幼児教育・保育の無償化に伴い公費を多く受け取ろうと、全国の私立幼稚園や認可外保育施設で保育料を引き上げる動きがあるとして、国が注意を呼び掛けている。国の上限付き補助の範囲内であれば、保護者の費用負担がないことが背景にあり、県内でも同様の傾向が表面化。厚生労働省は都道府県などに対し、「便乗値上げ」する施設の事実確認と必要に応じ指導するよう求める通知を出している。(学芸部・伊禮由紀子)

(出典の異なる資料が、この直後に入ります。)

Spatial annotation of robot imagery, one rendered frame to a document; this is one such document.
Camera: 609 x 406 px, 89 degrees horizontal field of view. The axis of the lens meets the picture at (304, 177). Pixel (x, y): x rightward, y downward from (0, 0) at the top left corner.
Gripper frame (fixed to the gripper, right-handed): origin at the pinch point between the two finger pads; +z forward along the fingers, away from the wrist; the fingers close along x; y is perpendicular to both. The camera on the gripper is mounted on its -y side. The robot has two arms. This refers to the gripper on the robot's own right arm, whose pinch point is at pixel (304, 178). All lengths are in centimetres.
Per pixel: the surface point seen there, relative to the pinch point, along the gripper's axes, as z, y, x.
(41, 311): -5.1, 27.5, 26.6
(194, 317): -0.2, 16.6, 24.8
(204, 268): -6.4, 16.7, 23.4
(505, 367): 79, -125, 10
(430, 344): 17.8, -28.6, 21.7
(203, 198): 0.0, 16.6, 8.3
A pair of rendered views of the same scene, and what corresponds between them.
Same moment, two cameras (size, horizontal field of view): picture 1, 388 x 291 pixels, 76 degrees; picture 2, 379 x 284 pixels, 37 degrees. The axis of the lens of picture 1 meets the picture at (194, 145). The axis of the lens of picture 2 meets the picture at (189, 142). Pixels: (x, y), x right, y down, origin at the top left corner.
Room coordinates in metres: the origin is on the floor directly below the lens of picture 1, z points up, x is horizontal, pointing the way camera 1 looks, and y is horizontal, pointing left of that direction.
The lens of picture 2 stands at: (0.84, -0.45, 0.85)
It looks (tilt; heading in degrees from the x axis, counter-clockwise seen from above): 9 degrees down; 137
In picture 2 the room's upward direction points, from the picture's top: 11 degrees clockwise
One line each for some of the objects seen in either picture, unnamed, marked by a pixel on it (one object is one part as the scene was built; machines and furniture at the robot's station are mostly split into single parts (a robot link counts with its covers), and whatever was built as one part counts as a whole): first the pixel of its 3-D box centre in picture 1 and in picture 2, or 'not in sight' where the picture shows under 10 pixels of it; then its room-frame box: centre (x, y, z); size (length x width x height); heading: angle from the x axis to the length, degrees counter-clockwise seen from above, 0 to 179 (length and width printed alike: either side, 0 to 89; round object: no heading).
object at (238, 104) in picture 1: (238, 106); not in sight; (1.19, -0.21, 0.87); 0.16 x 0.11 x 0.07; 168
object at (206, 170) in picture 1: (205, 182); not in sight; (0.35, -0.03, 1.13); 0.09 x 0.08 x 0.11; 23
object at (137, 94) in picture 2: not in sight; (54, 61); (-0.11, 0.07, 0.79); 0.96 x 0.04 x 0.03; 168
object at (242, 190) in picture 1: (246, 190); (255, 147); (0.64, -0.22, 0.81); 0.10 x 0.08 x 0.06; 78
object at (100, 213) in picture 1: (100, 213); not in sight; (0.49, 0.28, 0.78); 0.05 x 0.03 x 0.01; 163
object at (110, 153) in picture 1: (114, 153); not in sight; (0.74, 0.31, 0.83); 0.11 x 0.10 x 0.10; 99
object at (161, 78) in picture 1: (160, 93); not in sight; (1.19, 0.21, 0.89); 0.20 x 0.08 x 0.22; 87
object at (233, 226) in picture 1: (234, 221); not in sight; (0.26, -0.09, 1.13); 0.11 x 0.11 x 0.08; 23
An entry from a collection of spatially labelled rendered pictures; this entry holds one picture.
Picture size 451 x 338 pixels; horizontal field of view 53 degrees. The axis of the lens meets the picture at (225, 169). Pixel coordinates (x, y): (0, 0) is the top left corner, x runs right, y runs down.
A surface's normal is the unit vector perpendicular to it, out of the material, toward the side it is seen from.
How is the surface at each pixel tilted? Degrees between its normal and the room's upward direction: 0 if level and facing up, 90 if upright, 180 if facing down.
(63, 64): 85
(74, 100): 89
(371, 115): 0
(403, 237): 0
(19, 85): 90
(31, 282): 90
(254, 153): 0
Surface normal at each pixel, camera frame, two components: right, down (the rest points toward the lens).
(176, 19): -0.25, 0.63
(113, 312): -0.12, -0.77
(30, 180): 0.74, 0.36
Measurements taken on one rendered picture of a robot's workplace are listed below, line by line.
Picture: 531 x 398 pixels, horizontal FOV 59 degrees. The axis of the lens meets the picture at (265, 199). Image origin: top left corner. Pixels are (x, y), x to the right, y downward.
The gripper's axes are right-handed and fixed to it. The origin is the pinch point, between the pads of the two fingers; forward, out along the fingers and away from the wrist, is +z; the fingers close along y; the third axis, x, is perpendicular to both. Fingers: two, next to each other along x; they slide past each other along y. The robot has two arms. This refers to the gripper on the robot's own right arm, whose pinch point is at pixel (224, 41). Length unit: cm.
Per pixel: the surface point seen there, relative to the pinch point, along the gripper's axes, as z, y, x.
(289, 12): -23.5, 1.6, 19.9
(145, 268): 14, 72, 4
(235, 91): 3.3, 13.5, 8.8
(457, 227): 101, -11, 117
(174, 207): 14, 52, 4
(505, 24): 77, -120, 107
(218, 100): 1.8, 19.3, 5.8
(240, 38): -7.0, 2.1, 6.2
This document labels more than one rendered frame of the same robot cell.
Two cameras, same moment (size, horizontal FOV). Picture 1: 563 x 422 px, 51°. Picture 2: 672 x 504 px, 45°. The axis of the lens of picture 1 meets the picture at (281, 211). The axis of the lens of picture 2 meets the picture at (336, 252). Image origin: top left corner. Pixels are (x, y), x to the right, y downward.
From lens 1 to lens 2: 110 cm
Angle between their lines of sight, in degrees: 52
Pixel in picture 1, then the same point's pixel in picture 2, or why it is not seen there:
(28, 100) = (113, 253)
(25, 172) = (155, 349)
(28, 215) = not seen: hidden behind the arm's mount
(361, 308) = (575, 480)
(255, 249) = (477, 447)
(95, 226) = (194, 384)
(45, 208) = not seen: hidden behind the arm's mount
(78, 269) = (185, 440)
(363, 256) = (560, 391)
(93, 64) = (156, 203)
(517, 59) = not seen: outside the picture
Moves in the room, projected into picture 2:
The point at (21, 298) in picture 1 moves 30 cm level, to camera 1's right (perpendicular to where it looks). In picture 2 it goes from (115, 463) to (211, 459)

 本島内の私立幼稚園に4歳の息子を通わせる女性(41)は、園側が提示した保育料の改定に首をかしげる。これまで月約1万6千円だった保育料が、無償化が始まる10月から2万3千円になるという。

 保護者向けの説明会で、園側は料金改定について「今までより保護者の負担は減る」と話し、値上げの理由については「保育士の人員確保や処遇改善、施設運営に充てる」と説明したという。女性の場合、保育料にバス送迎や給食費などを含めた負担額は、トータルで月約2万7千円から約1万1千円に減るものの「なんか思ってたのと違う」と釈然としない。

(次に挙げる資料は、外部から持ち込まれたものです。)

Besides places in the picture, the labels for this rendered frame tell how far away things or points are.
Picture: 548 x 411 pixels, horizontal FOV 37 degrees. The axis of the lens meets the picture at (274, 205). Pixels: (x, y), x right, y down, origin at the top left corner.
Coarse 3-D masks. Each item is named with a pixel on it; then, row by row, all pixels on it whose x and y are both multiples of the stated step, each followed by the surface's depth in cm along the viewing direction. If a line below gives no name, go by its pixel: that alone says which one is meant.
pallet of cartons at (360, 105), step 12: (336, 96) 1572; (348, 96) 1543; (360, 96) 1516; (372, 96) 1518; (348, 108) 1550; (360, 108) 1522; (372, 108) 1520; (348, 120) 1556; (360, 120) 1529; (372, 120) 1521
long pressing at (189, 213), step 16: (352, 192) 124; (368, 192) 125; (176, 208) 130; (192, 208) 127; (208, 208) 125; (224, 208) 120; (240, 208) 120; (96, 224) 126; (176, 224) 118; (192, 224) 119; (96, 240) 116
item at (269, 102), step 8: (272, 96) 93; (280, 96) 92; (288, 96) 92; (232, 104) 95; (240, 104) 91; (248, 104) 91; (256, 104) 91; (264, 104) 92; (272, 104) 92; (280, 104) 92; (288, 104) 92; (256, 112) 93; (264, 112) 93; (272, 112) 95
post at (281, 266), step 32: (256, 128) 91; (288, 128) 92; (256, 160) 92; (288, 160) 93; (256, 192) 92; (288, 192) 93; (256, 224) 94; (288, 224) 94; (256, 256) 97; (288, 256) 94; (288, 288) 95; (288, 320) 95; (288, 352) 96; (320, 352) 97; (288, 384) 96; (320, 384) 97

 無償化で一部の幼稚園は園児1人当たり月2万5700円まで国から補助があるため、保育料に関して実質の保護者負担はゼロ。保育料を独自で決められる私立幼稚園や認可外園では、値上げにより上限額の範囲で国の補助を多く受け取れることになる。

 認可外園では原則3〜5歳児は月3万7千円まで、住民税非課税世帯の0〜2歳児は月4万2千円まで国から補助される仕組みだ。

 県内のある認可外園では、2万円代の保育料を約1万円値上げした。園によると少子化の影響もあり、年々園児が減少していることに加え、今年は無償化を理由に認可保育所や幼稚園に移った園児も多く昨年に比べ10人減ったという。

 園長は「園児が減り、このタイミングで保育料を上げなければ経営はかなり厳しい」と吐露する。支出の約8割を占める人件費に保育料の値上げ分を充てたいと考えている。

 こうした状況がある一方、無償化に当たって「便乗値上げ」を制限する国の決まりはなく、県内の自治体からは「質の向上を伴わない保育料の値上げが行われないよう通知しているが、実際に質の向上の有無を確認するのは困難」(うるま市)といった制度の不備を指摘する声もある。

 浦添市も認可外園に対し「質の向上を伴わない保育料の値上げは認められない」として、「利用料を値上げする際には、理由や内訳を施設から保護者に説明する必要がある」と指導したという。

 認可外園の公金使途の基準について「国の責任で明確な基準を設定してほしい」(南風原町)との声もあった。